Luis Alfredo Marte (born August 26, 1986) is an American former professional baseball player. He played in Major League Baseball (MLB) for the Detroit Tigers.

Minor Leagues
Marte was signed by the Tigers in 2005 at the age of 19.  In 2006, he posted a 1.38 ERA while throwing 90 strikeouts in 60 innings for the Tigers Dominican Summer League affiliate.

In 2007 the Tigers transferred Marté to their Gulf Coast League affiliate in Lakeland, Florida where he went 2–0 with a 0.75 ERA in two starts. He was then moved to the (A) West Michigan Whitecaps where he posted a 2.83 ERA working primarily out of the bullpen.

Marté pitched at three levels in 2008, compiling a 1.98 ERA in seven starts for the (A) Lakeland Flying Tigers.  He was then moved to (AA) Erie where he compiled a 5.05 ERA in ten starts for the Seawolves. Meanwhile, his strikeout rate per nine innings went from 9.0 in Lakeland to 5.1 in Erie.
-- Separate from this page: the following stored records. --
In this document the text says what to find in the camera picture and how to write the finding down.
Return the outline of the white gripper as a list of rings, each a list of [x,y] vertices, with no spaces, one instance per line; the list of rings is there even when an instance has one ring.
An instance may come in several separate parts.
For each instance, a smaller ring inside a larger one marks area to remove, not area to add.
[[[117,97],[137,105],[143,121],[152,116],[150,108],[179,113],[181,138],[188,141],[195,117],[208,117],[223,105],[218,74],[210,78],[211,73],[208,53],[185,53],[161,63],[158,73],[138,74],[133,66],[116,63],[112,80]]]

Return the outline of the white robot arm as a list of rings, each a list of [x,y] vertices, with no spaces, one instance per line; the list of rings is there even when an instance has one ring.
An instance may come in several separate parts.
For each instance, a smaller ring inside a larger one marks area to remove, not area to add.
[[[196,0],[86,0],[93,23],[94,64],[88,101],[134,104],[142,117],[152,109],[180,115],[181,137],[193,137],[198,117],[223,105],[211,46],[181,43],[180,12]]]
In 2009 for Erie, Marte posted a 4.02 ERA in  innings and a 5.06 ERA in 48 innings at the same level in 2010.

He rebounded nicely pitching for the Seawolves again in 2011, compiling a 3-0 record with a 1.70 ERA in 53 innings primarily out of the bullpen.  He was also able to improve his strikeout per nine ratio to an impressive 11.55.

Major Leagues
Marte was promoted to the Major League level on September 1, 2011. For the remainder of the season, he compiled a 1-0 record with a 2.45 ERA in 3.2 innings of relief for the Tigers.

He was invited to Spring Training with the Tigers in March 2012, where he compiled a 2-0 record and a 2.08 ERA in nine Grapefruit League appearances. As a result, he was named to the Major League roster on Friday March 30, 2012. However, the following Tuesday, during the Tigers final Grapefruit League game, he suffered a hamstring injury and was forced to start the season on the Disabled List. Marte pitched in 2 rehab assignments before being activated off the 15-day DL on May 25. Luke Putkonen was optioned to Triple-A to make room. During June 2013, Marte underwent right shoulder surgery, which ended his 2013 season.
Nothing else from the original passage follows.